DATA BLOCK:
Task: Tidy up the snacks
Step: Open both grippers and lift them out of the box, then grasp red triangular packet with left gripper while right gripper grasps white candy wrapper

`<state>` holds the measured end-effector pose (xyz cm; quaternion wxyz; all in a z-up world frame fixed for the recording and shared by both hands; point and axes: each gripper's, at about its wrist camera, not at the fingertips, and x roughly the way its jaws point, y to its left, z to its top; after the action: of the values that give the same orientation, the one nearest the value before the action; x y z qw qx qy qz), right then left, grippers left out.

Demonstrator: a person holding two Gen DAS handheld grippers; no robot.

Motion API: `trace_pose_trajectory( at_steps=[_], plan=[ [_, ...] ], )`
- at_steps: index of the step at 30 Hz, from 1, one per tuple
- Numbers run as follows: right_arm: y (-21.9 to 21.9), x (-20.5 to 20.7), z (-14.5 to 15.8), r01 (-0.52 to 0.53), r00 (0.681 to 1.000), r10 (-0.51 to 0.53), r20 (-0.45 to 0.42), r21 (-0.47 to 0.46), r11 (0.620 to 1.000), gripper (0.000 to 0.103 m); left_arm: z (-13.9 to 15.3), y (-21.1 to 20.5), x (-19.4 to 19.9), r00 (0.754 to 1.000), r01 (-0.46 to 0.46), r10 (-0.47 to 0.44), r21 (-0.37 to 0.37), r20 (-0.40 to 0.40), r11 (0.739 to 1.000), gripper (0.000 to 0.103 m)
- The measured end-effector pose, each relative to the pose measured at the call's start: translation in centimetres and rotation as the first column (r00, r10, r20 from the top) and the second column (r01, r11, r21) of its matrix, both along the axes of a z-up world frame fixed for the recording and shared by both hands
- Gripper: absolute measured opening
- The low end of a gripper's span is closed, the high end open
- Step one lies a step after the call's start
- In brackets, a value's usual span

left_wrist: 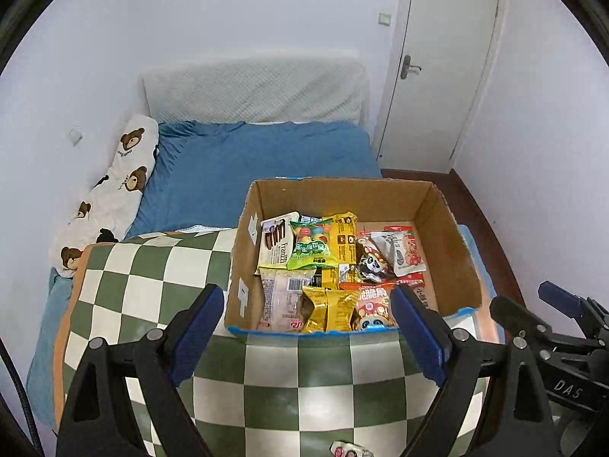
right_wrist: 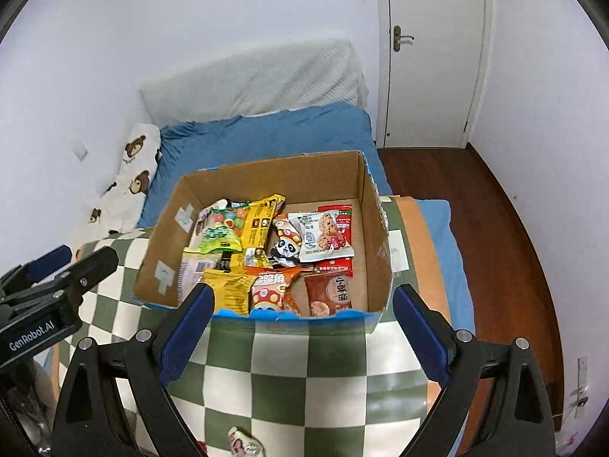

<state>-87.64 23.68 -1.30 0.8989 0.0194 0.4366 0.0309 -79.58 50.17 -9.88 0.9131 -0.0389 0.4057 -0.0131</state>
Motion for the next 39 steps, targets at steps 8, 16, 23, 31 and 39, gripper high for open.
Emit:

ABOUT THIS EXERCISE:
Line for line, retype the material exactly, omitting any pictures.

SOLUTION:
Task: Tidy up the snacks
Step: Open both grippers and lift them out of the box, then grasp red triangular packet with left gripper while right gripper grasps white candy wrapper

`<state>` holds the measured end-effector pose (xyz cm; quaternion wxyz; all in a z-up world frame fixed for the recording and shared by both hands; point and axes: each gripper's, at about its wrist camera, not at the fingertips, and x roughly the way its jaws point, y to its left, z to its top; after the action: of the values that give the same orientation, the one nearest the value before the action; x y z qw qx qy qz), right then left, grippers left out.

Demonstrator: a person holding two Gen DAS handheld grippers; no robot.

Motion API: `trace_pose_trajectory( at_steps=[_], plan=[ [_, ...] ], )`
- at_steps: index of the step at 30 Hz, from 1, one per tuple
- Numbers run as follows: right_arm: y (-21.9 to 21.9), x (-20.5 to 20.7), z (-14.5 to 15.8), r01 (-0.52 to 0.53), r00 (0.681 to 1.000), r10 (-0.51 to 0.53), r20 (-0.45 to 0.42), r21 (-0.47 to 0.46), r11 (0.620 to 1.000), gripper (0.000 to 0.103 m); left_arm: z (-13.9 to 15.3), y (-21.1 to 20.5), x (-19.4 to 19.9), r00 (0.754 to 1.000), r01 (-0.46 to 0.46), r10 (-0.47 to 0.44), r21 (-0.37 to 0.37), r20 (-0.40 to 0.40), r11 (0.739 to 1.000), gripper (0.000 to 0.103 m)
- The measured end-effector pose, each relative to the pose measured at the call's start: translation in centimetres and rotation as the first column (r00, r10, r20 from the top) and the second column (r01, r11, r21) of its matrix, both along the axes of a z-up world frame fixed for the recording and shared by both hands
- Gripper: absolute measured opening
- The low end of a gripper's span is closed, the high end open
- Step one lies a step after the call's start
- In brackets, a value's usual span

left_wrist: 
right_wrist: 

<state>-87.64 23.68 -1.30 0.8989 0.0194 0.4366 0.0309 -79.58 50.17 -9.88 0.9131 -0.0389 0.4057 -0.0131</state>
Motion for the next 39 steps, targets at steps 8, 16, 23, 31 and 39, gripper high for open.
Emit:

For this exercise, nothing more remains to be done.